Scheuen Sie sich nicht, gezielt in die Aufstiegsqualifizierung von Frauen zu investieren, weil Sie lange Unterbrechungszeiten oder das Ausscheiden aus dem Beruf aufgrund von Schwangerschaft befürchten. Tatsächlich ist das Risiko einer Fehlinvestition bei Männern höher. Männer sind eher bereit, ein anderes lukratives Angebot wahrzunehmen oder den Schritt in die Selbstständigkeit zu wagen und als Mitbewerber am Markt aufzutreten.
Zur Aufstiegsförderung
von Frauen sind nicht nur Angebote zu speziellen Führungsthemen
wichtig. Angesichts des Mangels an Fachkräften kommt der Einbeziehung
von Frauen in Fortbildungen mit anerkannten Berufsabschlüssen
(z.B. Meisterin, Fachwirtin, Technikerin) wachsende Bedeutung
zu. Nutzen Sie die reichhaltigen Angebote, die die Kammern speziell für Frauen entwickelt haben.

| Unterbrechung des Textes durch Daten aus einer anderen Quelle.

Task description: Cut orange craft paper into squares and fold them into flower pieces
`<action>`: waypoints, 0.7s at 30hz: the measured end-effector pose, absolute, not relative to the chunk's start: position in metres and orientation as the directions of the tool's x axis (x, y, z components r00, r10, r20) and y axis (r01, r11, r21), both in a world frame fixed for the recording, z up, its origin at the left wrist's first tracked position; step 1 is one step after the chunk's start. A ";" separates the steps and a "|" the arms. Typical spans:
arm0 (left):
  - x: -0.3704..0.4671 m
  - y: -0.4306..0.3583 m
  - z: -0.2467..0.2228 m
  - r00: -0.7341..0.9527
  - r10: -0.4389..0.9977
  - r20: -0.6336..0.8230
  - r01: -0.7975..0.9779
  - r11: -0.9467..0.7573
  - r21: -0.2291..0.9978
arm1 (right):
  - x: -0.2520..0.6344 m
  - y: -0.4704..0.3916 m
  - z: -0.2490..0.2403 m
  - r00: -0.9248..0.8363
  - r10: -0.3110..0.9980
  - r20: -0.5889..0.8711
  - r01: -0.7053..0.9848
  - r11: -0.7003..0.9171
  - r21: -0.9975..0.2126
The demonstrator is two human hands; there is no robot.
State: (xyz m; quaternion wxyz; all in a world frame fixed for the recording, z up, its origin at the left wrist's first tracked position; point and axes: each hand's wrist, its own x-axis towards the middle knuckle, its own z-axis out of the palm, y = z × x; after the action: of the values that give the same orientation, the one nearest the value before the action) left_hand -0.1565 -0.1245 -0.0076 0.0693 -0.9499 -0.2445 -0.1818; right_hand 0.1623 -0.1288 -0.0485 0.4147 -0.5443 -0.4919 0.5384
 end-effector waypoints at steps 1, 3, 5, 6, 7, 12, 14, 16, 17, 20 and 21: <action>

Machen Sie spezielle Angebote für Frauen in der Elternzeit und Berufsrückkehrerinnen. Für diese Gruppen sind Weiterbildungen nicht nur ein wichtiges Instrument zum Qualifikationserhalt und zum reibungslosen Wiedereinstieg nach mehrjährigen Erwerbsunterbrechungen. Eine Weiterbildung mit dem Ziel des Job-Enrichment wirkt sich auch positiv auf die (frühzeitige) Rückkehrbereitschaft aus.